*PROMPT:*
Everything from the line containing "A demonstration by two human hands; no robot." through the line containing "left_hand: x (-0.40" should be repeated exactly, and nothing else from the data.

Start of EXCERPTED RECORDS

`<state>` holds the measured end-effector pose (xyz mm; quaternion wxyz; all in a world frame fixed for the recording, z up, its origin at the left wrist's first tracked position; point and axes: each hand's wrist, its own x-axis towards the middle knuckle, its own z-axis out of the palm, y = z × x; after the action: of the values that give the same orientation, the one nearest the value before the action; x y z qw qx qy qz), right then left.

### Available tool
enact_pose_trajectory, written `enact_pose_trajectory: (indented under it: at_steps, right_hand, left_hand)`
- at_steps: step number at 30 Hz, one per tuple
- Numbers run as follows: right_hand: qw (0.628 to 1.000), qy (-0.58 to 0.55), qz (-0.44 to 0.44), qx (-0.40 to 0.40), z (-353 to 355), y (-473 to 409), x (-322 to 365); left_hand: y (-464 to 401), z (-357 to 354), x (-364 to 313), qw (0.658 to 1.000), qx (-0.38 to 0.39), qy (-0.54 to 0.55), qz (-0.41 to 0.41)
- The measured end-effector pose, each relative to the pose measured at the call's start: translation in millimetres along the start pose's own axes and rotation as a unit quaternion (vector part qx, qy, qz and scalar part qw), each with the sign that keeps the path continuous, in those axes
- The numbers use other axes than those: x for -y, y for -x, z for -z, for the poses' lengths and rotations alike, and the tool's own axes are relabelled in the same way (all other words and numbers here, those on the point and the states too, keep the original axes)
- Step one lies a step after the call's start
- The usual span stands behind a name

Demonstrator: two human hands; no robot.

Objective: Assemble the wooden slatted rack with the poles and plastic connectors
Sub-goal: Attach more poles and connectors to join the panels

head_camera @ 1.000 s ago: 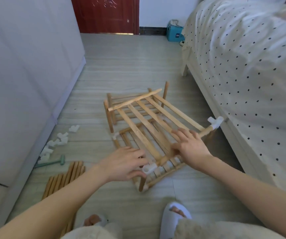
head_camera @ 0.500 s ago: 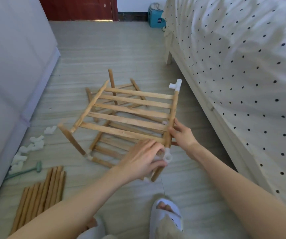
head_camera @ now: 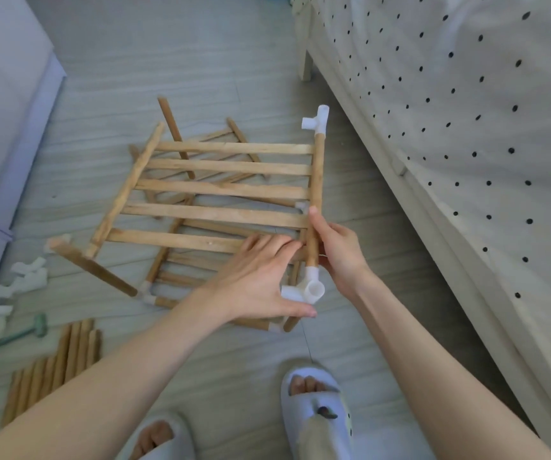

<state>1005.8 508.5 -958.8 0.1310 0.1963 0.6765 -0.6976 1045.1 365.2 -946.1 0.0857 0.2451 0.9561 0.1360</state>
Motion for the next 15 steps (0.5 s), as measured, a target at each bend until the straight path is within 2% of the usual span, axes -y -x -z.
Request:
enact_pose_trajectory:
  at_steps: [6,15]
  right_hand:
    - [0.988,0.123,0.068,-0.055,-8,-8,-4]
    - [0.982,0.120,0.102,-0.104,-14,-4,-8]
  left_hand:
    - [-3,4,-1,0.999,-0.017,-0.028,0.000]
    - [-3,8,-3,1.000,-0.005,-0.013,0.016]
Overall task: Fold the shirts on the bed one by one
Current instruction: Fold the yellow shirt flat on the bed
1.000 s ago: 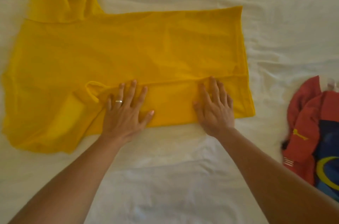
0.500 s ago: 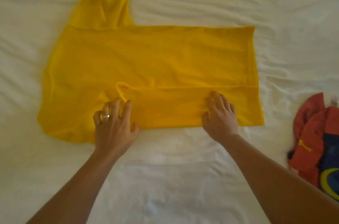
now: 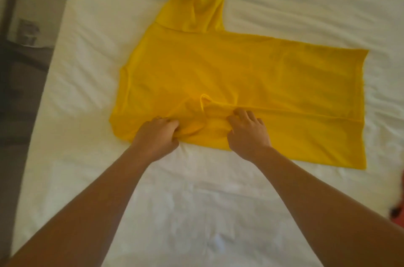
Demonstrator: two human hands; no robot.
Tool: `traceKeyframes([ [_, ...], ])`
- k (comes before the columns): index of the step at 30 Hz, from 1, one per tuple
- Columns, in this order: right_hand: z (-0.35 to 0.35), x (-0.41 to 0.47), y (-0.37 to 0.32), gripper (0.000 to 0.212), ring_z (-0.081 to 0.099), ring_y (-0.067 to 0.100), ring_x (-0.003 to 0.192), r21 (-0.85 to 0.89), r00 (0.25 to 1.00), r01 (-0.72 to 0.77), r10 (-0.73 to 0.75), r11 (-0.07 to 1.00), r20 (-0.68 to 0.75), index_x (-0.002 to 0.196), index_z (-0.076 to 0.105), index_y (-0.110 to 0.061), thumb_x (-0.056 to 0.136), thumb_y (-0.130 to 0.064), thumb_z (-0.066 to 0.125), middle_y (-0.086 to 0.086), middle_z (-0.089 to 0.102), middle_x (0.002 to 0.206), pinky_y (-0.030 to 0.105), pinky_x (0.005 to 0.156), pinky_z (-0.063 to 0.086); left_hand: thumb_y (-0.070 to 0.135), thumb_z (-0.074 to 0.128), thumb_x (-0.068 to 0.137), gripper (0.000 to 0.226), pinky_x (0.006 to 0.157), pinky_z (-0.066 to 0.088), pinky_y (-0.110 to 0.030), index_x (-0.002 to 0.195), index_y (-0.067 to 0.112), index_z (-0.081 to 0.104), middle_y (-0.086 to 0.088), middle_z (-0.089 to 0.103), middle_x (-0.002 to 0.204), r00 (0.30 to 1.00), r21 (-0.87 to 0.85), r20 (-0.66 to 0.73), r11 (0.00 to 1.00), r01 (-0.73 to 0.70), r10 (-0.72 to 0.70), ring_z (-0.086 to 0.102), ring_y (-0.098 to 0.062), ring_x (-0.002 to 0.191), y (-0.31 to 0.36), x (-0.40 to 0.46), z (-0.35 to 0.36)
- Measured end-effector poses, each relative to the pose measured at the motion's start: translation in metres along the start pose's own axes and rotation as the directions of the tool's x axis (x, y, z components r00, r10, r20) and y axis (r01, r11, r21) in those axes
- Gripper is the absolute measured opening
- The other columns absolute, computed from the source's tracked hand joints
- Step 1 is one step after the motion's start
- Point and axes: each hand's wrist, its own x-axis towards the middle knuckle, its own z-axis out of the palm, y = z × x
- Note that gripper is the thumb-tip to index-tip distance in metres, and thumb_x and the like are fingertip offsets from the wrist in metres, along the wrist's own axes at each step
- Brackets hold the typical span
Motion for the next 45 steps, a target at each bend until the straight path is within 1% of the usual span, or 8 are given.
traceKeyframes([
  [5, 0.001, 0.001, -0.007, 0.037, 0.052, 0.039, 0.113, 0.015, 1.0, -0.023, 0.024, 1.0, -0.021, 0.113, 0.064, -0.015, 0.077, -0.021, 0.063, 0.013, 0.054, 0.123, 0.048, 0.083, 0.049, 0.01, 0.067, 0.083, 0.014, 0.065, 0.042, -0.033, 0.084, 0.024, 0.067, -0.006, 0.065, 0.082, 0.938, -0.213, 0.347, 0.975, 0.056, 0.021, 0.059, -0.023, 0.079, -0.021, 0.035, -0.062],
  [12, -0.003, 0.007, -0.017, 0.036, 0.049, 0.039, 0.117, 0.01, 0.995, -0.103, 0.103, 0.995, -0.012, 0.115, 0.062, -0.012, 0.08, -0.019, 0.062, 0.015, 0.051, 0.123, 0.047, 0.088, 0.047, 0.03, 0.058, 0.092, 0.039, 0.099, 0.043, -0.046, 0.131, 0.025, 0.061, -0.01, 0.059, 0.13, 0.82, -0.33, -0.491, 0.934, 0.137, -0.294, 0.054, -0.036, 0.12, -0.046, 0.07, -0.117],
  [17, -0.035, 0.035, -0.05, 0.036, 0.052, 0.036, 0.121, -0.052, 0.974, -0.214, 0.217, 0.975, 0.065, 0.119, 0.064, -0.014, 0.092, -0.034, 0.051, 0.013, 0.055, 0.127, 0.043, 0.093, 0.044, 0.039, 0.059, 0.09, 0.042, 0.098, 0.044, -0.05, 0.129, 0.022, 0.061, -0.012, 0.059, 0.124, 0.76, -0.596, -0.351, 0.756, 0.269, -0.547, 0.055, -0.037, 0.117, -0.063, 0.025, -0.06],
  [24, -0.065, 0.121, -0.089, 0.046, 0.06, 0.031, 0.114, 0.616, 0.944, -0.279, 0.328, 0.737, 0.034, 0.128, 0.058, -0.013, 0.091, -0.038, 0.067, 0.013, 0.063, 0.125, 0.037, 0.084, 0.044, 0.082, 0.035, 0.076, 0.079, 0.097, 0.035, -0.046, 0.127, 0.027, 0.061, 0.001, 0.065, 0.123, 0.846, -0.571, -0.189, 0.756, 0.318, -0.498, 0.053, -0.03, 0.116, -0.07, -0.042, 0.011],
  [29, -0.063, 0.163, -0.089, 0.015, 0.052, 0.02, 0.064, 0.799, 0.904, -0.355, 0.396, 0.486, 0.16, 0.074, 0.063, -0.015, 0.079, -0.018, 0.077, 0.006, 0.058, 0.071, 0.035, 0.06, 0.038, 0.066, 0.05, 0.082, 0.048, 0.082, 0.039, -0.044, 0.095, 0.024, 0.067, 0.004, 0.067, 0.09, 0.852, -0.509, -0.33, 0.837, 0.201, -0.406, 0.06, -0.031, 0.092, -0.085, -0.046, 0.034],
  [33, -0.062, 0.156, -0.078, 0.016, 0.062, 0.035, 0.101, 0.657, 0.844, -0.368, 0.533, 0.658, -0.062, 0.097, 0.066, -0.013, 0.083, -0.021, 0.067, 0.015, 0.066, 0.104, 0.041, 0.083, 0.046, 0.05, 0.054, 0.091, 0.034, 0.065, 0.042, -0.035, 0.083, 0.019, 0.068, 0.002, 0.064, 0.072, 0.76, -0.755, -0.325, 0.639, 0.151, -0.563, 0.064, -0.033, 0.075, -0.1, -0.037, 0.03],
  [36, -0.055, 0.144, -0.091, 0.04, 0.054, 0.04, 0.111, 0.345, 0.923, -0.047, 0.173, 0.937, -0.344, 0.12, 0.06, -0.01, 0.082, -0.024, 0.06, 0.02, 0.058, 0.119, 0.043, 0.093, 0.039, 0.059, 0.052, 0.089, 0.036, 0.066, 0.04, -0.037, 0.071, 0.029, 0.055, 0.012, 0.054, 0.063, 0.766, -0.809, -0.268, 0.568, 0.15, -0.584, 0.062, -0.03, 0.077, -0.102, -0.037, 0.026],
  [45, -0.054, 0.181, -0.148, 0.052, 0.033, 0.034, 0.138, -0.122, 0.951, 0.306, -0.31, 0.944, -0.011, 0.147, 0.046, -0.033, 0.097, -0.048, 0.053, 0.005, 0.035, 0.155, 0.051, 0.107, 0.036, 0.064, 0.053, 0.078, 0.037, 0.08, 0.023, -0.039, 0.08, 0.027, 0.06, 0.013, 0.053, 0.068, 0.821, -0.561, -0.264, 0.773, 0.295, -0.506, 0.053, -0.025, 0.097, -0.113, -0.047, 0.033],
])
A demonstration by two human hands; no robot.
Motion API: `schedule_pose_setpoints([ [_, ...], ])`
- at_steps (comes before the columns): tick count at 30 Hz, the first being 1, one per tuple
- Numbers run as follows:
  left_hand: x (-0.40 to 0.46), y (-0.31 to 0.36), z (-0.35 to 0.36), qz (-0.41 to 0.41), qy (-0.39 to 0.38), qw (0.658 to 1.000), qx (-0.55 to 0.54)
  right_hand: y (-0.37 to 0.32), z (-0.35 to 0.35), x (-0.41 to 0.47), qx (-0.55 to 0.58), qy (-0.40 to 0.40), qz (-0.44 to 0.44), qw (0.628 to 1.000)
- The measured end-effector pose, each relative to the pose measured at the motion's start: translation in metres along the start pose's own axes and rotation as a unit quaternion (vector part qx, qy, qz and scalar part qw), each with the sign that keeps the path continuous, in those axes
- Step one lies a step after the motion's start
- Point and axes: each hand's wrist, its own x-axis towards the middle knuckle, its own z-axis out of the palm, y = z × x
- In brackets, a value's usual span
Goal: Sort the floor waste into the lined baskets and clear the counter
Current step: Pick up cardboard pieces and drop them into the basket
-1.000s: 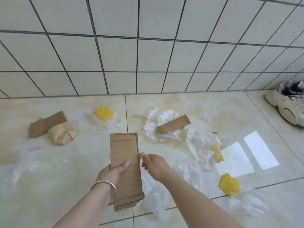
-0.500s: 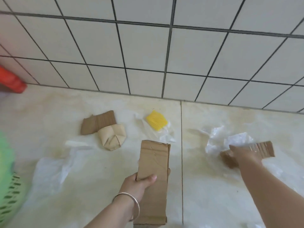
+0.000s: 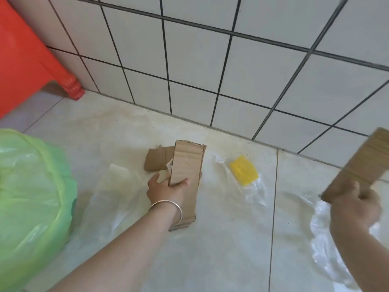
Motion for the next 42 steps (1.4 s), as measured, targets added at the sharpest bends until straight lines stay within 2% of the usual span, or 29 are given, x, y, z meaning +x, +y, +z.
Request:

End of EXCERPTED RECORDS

*OUTPUT OF THE EXERCISE:*
A demonstration by two human hands; no robot.
Motion API: `schedule_pose_setpoints([ [_, ...], ])`
- at_steps (comes before the columns): tick count at 30 Hz, the first being 1, one per tuple
- Numbers run as follows:
  left_hand: x (-0.40 to 0.46), y (-0.31 to 0.36), z (-0.35 to 0.36), qz (-0.41 to 0.41), qy (-0.39 to 0.38), qw (0.658 to 1.000), qx (-0.55 to 0.54)

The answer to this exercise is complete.